I've had friends in biochem "wet" labs who've asked me to do some simple statistics on some of their results. This looks like an interesting seminar to attend if you've ever thought about doing a t-test on fold changes in some outcome measure between treatment and control groups, a pretty common outcome in biochemical assays. If the speaker provides slides electronically I'll happily post them here after the seminar.

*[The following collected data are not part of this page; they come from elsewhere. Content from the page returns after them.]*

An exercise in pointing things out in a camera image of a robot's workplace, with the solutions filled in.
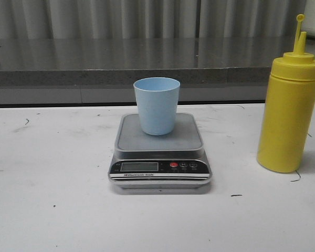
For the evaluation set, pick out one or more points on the yellow squeeze bottle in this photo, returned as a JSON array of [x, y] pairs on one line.
[[289, 106]]

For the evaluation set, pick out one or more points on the grey stone counter ledge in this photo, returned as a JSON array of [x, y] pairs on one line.
[[50, 72]]

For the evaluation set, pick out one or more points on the silver digital kitchen scale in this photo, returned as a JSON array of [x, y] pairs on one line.
[[175, 163]]

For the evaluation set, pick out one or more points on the light blue plastic cup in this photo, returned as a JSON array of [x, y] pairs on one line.
[[157, 99]]

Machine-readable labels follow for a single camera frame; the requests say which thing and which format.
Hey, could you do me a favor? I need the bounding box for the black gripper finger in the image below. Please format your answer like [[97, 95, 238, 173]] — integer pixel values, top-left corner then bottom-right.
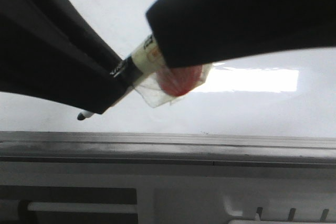
[[146, 0, 335, 68], [1, 0, 126, 114]]

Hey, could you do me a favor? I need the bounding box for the black and white whiteboard marker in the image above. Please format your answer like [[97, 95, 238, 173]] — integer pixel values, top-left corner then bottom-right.
[[77, 33, 211, 121]]

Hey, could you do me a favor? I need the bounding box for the white plastic tray under whiteboard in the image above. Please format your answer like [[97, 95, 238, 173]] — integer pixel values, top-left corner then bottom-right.
[[1, 162, 335, 223]]

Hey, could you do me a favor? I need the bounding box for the white whiteboard with aluminium frame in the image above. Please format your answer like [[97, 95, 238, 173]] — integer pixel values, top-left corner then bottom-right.
[[1, 0, 335, 166]]

Department of Biostatistics Seminar/Workshop Series:
T-Test on Fold Changes
Tatsuki Koyama, PhD
Assistant Professor of Biostatistics, Cancer Biostatistics Center, Vanderbilt-Ingram Cancer Center
Wednesday, June 16, 1:30-2:30pm, MRBIII Conference Room 1220
Basic science experiments often use a separate control group for each treatment group. Typically, the treatment group outcomes are scaled by the average of the corresponding control group outcomes. Despite its overwhelming popularity, this "fold change" method has serious statistical problems resulting in reduced validity. When the implicit variability of the control group outcomes is ignored, a large type I error inflation can result. Likewise, this scaling induces correlation and can substantially inflate the type I error when this correlation is ignored. We present simulations showing that this inflation results in type I error rates as high as 50% in everyday settings. We propose some computational and analytical approaches for dealing with this problem, and we present some practical recommendations for experimental designs with small sample sizes. Intended audience: Clinical and basic science researchers and statisticians.